I have worked for one of the “foreign” automakers for 27 years, and we have invested more than $10 billion in our U.S. factories. We manufacture where our products are sold and our most important job is to produce quality at a reasonable cost. How much did GM cost taxpayers? Now they want to outsource more to China, to bring back to the U.S. and sell?
Anonymous from Honda

Protectionism has its place

A policy to assign vehicles made by U.S. companies a higher monetary incentive may have been called protectionism, but this program was funded with U.S. taxpayer money. It would have made fiscal sense to allocate money to help the U.S. economy more than foreign manufacturers.

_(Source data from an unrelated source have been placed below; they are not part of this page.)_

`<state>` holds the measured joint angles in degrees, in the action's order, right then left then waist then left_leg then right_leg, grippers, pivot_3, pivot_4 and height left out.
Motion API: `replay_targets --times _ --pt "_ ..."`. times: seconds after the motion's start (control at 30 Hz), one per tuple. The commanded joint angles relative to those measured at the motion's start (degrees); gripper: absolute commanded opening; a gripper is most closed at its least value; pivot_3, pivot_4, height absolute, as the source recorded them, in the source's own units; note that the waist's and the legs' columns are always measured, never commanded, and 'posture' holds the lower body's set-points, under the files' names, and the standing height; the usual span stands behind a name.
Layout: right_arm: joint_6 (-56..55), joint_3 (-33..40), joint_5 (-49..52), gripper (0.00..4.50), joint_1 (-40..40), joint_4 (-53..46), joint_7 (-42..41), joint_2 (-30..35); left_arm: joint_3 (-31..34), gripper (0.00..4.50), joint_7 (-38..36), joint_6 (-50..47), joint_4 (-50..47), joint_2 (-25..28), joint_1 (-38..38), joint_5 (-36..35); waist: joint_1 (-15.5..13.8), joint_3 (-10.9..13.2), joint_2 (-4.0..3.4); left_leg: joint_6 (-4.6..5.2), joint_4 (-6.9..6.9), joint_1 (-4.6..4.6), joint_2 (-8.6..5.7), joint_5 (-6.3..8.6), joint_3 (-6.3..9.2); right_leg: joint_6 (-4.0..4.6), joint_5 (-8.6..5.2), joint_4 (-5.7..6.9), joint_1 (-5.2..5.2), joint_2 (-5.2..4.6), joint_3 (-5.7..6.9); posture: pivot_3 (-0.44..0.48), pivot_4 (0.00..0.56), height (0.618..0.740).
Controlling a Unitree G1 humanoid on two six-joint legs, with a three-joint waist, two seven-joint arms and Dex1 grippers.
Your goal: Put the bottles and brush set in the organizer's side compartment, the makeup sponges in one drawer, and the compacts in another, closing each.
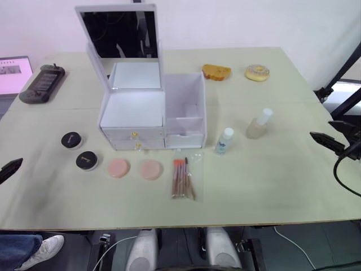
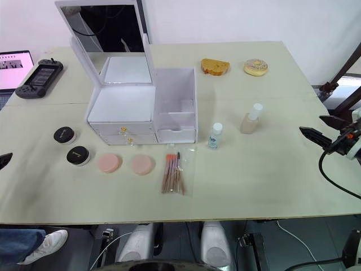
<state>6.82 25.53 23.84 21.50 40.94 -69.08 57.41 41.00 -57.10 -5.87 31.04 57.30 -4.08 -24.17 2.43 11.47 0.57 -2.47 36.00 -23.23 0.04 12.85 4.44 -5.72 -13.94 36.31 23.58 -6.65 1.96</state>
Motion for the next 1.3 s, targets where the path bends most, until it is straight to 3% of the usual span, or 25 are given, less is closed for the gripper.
replay_targets --times 0.03,0.3,0.53,0.87,0.97,1.17,1.3 --pt "-2.11 0.75 0.48 4.41 0.98 0.52 -1.6 0.89 0.78 4.5 -0.63 0.67 -1.03 0.27 -0.22 -0.57 0.0 0.0 0.0 0.0 0.0 0.0 0.0 0.0 0.0 0.0 0.0 0.0 0.0 0.0 0.0 0.0 0.15 0.74" --pt "-5.53 0.83 1.01 4.41 0.62 1.34 -5.63 0.36 1.37 4.5 -1.12 -0.87 -4.53 -1.02 -1.38 -1.91 0.03 0.0 0.01 0.0 0.03 0.03 0.0 0.0 -0.07 -0.02 0.01 0.0 0.0 0.0 -0.06 0.0 0.15 0.74" --pt "-3.79 0.18 1.36 4.41 -0.85 -3.9 -6.15 -0.63 1.63 4.5 -2.96 -5.26 -11.55 -2.46 -4.62 -4.41 0.07 0.0 0.0 0.0 0.01 0.06 0.0 0.0 -0.11 -0.02 0.02 0.0 -0.01 0.0 -0.12 0.0 0.15 0.74" --pt "1.07 0.11 1.88 4.41 -2.26 -10.78 -4.57 -1.27 2.13 4.5 -2.32 -7.43 -15.59 -3.36 -5.43 -4.64 -0.15 0.0 0.0 0.0 0.05 0.06 0.0 0.0 -0.12 -0.01 0.02 0.0 -0.02 0.0 -0.14 0.0 0.15 0.74" --pt "9.49 0.13 4.44 4.41 -2.72 -13.88 -5.25 0.0 1.27 4.5 -0.54 -8.62 -16.67 -2.97 -5.3 -3.5 -0.2 0.0 0.0 0.0 0.04 0.05 0.0 0.0 -0.12 -0.01 0.02 0.0 -0.01 0.0 -0.14 0.0 0.15 0.74" --pt "20.18 2.1 8.06 4.41 -5.23 -22.4 -3.85 2.21 -1.5 4.5 -2.41 -22.78 -30.05 -0.14 -2.27 -10.92 -0.94 0.0 0.01 -0.01 0.09 0.02 0.0 0.0 -0.1 -0.01 0.02 0.0 -0.01 -0.01 -0.14 0.0 0.15 0.74" --pt "24.97 4.39 9.74 4.41 -8.65 -28.78 -1.84 2.87 -7.26 4.5 -2.3 -30.83 -38.17 3.19 7.17 -17.1 -2.06 0.0 0.0 -0.01 0.13 0.01 0.0 0.01 -0.11 -0.01 0.02 -0.01 -0.01 -0.01 -0.14 0.0 0.15 0.74"
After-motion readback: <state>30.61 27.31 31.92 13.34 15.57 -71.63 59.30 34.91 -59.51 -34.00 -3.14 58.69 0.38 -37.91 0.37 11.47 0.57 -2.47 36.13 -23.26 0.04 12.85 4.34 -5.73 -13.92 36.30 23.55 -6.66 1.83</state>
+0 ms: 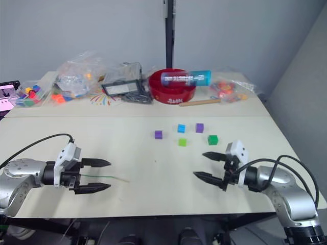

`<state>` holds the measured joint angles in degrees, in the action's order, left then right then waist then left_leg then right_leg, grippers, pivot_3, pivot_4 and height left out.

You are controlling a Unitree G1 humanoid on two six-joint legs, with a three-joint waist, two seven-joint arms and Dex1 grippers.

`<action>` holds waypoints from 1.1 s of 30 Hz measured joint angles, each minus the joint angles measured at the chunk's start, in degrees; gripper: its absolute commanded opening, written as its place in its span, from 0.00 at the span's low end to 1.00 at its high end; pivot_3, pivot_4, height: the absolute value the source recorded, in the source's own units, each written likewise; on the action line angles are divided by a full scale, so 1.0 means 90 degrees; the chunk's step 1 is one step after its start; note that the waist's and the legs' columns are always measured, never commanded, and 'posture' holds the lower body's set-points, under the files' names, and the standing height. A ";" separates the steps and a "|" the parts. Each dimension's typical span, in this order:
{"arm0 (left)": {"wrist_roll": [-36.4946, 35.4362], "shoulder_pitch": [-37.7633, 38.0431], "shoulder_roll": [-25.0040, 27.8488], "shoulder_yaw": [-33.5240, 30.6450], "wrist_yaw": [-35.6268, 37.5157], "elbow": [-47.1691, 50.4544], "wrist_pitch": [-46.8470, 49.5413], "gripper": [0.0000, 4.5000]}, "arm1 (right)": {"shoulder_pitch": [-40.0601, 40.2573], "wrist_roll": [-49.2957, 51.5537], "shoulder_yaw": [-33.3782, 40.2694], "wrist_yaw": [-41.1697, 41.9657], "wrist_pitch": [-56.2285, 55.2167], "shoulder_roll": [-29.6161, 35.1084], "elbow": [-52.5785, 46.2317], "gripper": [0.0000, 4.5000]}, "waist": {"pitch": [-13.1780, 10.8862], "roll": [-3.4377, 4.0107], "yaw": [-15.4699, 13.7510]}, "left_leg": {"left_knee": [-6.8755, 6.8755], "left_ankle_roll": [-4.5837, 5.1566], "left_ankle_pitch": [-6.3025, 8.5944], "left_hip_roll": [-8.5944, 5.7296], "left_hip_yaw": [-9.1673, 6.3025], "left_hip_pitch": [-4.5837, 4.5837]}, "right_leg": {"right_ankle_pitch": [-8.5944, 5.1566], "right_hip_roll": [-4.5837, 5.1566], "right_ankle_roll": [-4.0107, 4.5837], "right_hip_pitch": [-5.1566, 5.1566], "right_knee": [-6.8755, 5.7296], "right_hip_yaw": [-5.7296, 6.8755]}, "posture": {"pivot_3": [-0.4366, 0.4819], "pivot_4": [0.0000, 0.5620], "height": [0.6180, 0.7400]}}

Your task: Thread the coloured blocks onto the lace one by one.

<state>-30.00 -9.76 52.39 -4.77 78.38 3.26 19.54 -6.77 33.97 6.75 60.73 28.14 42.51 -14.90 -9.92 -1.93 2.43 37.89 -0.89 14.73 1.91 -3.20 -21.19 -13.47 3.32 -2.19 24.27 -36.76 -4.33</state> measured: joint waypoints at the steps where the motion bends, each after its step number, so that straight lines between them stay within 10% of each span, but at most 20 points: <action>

We may be in a global economy, but let's get people back to work at home before we start helping the remainder of the world. Maybe then we can start paying off the deficit this program has caused.
Dan in Illinois

Program delays the inevitable

Only domestic vehicles should have been eligible for the clunker dollars. To stimulate thousands of sales for import-brand autos at a time of huge crisis at home is foolish. The justification for intervention was to prevent damage to a vital American industry, but the only result is to delay the inevitable. The big producers need to align their costs with competition in all fronts, not just labor. Until this is done they will have a hard time competing with younger companies that do not have a century of legacy costs. Given that the government decided to intervene, it could have copied Asian competition, and made sure that dollars only went to support our own domestic brands that return profits to our country.